"Apalagi mereka juga sempat diterpa isu tak akan mencalonkan diri dalam pilkada, namun akhirnya jadi maju, sehingga masih banyak masyarakat yang berpikir SS-JL batal maju," jelasnya. Areros mengatakan, SS-JL saat ini harus tetap fokus untuk bersosialisasi dengan masyarakat sembari meyakinkan konstituen.
"Memang sosok SS-JL menjadi kuda hitam dalam Pilkada Minut, karena keduanya secara ketokohan memang sudah populer dan dikenal masyarakat. Belum lagi mereka masing-masing pernah menjabat sebagai kepala daerah dan wakil kepala daerah, sehingga otomatis memiliki masa yang militan," kata Akademisi Unsrat ini.

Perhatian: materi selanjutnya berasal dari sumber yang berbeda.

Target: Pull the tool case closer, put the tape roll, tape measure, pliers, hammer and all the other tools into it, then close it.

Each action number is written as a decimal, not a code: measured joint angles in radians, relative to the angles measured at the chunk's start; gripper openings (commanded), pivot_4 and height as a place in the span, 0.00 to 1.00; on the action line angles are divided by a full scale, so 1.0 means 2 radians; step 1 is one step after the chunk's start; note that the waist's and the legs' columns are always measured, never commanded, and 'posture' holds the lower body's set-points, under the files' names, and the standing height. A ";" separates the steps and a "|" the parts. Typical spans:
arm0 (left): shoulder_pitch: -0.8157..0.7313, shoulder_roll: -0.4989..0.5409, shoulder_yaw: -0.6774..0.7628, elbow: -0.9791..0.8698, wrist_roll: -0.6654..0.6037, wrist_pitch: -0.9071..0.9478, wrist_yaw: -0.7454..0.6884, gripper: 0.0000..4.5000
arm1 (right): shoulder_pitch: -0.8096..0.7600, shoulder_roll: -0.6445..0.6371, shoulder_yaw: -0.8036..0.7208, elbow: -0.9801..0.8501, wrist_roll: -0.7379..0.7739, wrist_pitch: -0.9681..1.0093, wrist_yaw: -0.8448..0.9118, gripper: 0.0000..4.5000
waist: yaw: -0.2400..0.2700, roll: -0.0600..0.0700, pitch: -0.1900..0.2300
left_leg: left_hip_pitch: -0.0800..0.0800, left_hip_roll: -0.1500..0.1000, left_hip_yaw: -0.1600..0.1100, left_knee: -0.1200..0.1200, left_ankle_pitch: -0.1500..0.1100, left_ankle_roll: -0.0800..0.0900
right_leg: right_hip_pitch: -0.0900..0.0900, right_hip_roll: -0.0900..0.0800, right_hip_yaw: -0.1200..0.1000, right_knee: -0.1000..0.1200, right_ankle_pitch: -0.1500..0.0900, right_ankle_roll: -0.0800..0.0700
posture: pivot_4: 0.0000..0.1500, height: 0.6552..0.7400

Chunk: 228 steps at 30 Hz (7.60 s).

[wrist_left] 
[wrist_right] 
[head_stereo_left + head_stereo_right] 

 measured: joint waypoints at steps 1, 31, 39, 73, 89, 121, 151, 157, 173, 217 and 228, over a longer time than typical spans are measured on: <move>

Ketua Tim Pemenangan SGR-NAP, Azhar SE, Kamis malam, menjelaskan, siapapun berhak untuk melaksanakan survei. Apakah hasilnya sudah pasti atau tidak, belum bisa ditentukan apalagi mengklaim kemenangan. "Kami juga mempunyai survei yang bahkan SGR-NAP itu unggul jauh, namun tidak kita umumkan karena menurut saya terlalu jumawa kalau seperti itu, sehingga kita lebih fokus menggunakan data survei untuk memperbaiki kesalahan dan mempertahankan program kerja positif," jelasnya.
Ketua Tim Pemenangan SS-JL, Denny Wowiling mengaku menghargai survei. Meski begitu dia mempunyai keyakinan bahwa SS-JL akan keluar sebagai pemenang. "Sebab sudah terbukti meski sosialisasi efektif kami baru dua bulan, namun elektabilitas SS-JL terus meroket," jelasnya. "Kita hargai hasil survei ini, namun semua hanya berupa prediksi, karena nantinya akan kembali pada pilihan rakyat," kata dia.
Pemilih Lihat Figur dan Program
Pengamat Politik dan Pemerintahan Sulut, Dr Jerry Paat mengatakan, tingginya elektabilitas biasanya itu tergantung figur dari pasangan calon. Biasanya ini dilihat karena faktor figur, ada penilaian tersendiri dari masyarakat tentang figur. Misalnya dia rajin turun lapangan menemui masyarakat (blusukan), tapi persoalannya apakah Joune Ganda ini rajin turun atau tidak. Itu tidak bisa dilihat jika tanpa adanya survei di lapangan.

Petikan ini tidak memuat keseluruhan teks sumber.